I tried it briefly, and I've seen its use demonstrated in the documentation, but it seems to require an abundance of information for each note, which I'm hoping to avoid.

What I'm trying to do is create a music function whereby one can input certain starting values, like:

\makeinfinityseries #2 #7 #1 #13

Those values would be used to generate a pitch series; and then that pitch series would be printed in the score.

I've got a working version where I specify those values at the top of the file, e.g.:

firstNote = #2
secondNote = #7
octave = #1
modulus = #13

and those definitions are followed by the Scheme code, which ends with a (make-music) thing that prints the music, without any \score block (or which is assigned to an identifier that I call from within the \score block).
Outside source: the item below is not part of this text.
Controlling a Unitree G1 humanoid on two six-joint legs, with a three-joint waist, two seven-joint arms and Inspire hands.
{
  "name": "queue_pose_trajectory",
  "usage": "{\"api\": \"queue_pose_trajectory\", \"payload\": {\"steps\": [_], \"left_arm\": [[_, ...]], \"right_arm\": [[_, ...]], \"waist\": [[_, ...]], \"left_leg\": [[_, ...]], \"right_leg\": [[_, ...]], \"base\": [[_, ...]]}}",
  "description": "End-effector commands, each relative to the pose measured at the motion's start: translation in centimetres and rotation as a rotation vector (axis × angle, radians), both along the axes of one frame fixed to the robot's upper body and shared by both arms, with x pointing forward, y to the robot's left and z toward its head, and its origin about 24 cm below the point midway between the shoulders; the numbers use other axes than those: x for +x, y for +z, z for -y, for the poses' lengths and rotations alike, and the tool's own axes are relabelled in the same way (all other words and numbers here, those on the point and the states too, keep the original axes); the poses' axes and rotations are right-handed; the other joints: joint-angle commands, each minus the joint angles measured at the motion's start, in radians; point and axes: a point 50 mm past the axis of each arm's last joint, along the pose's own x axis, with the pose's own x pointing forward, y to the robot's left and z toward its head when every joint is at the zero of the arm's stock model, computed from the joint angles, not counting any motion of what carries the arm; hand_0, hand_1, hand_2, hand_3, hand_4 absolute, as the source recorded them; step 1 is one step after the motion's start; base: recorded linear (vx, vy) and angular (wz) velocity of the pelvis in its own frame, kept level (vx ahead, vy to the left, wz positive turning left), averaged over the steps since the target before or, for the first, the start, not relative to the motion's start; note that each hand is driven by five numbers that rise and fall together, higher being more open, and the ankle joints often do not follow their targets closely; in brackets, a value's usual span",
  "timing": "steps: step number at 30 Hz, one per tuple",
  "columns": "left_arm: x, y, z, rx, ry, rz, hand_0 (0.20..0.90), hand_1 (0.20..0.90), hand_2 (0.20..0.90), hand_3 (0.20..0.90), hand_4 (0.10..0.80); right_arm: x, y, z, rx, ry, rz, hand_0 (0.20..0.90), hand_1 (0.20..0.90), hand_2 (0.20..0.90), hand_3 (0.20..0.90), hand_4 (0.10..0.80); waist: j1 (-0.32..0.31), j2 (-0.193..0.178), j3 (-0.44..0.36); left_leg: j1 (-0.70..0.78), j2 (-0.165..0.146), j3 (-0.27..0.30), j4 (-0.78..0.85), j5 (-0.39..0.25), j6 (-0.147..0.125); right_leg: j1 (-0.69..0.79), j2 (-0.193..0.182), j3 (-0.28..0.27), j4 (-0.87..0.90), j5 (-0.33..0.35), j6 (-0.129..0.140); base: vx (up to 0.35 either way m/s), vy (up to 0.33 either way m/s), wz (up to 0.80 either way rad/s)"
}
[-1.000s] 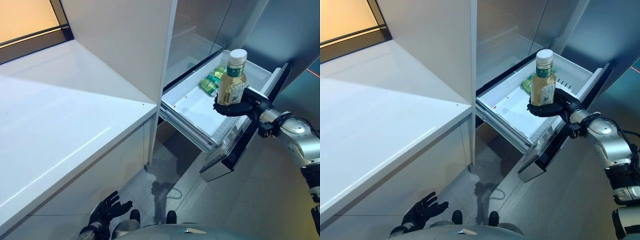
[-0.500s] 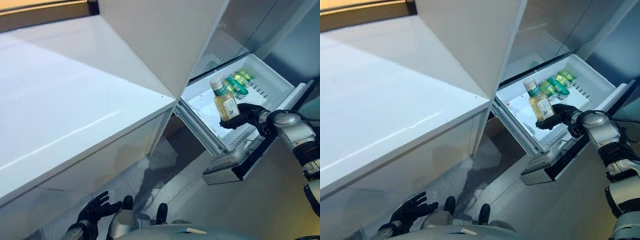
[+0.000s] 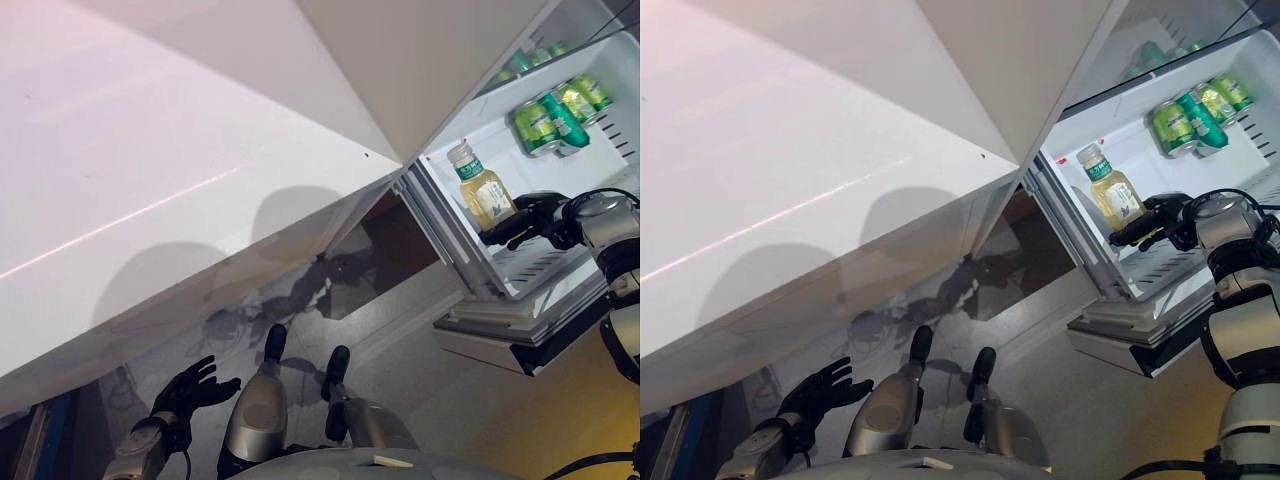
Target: Put drinks into fridge and close the fridge
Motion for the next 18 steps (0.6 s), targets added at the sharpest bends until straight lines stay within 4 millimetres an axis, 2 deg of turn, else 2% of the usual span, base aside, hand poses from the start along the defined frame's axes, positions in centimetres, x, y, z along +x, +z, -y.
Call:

The problem with that is I can only use one set of variables within the score -- I can only print one such pitch series. Of course, I could add another set of variables at the beginning, and process those separately, but I think it would be easiest and most flexible if I could do something like:

\score {
\makeinfinityseries #2 #7 #1 #13
\bar "|"
\makeinfinityseries #2 #9 #2 #13
\break
\makeinfinityseries #4 #5 #1 #13
}

...et cetera.

But I keep getting stuck with the (make-music) thing not printing music, or the variables being "unbound" at the point where they're used, or various other problems, and so I keep thinking there must be a simpler way to print notes from Scheme.

If Lilypond can do:

{ c'4 d' e' }

Surely, I would hope, Scheme can do something simpler than:

(make-music
  'SequentialMusic
  'elements
  (list (make-music
          'EventChord
          'elements
          (list (make-music
                  'NoteEvent
                  'duration
                  (ly:make-duration 2 0 1 1)
                  'pitch
                  (ly:make-pitch 0 0 0))))
        (make-music
          'EventChord
          'elements
          (list (make-music
                  'NoteEvent
                  'duration
                  (ly:make-duration 2 0 1 1)
                  'pitch
                  (ly:make-pitch 0 1 0))))
        (make-music
          'EventChord
          'elements
          (list (make-music
                  'NoteEvent
                  'duration
                  (ly:make-duration 2 0 1 1)
                  'pitch
                  (ly:make-pitch 0 2 0))))))

or even:

(seq-music-list
(list (make-note (list (make-note-req (ly:make-pitch 1 0 0) (ly:make-duration 2 0)))) (make-note (list (make-note-req (ly:make-pitch 1 1 0) (ly:make-duration 2 0)))) (make-note (list (make-note-req (ly:make-pitch 1 2 0) (ly:make-duration 2 0))))))

...especially as all I want, in this case, is pitches.

And because it's possible to manually type notes within a music function in Scheme, e.g.:

function =
#(define-music-function (parser location var1) (integer?)
#{
     c'4 d' e'
#})

It seems like it should also be possible to substitute variables for those notes, such as:

#(define-music-function (parser location var1) (integer?)
#{
     $firstnote #(list-ref notes 1) #(list-ref notes 2)
#})


From what I can tell, the key is the "ly:music" data type, but I don't know how to to use that from within Scheme, if it's even possible, much less how (if possible) to convert e.g. strings to ly:music.

The "ly:export" function may also have something to do with it, but if so, I haven't figured out quite what.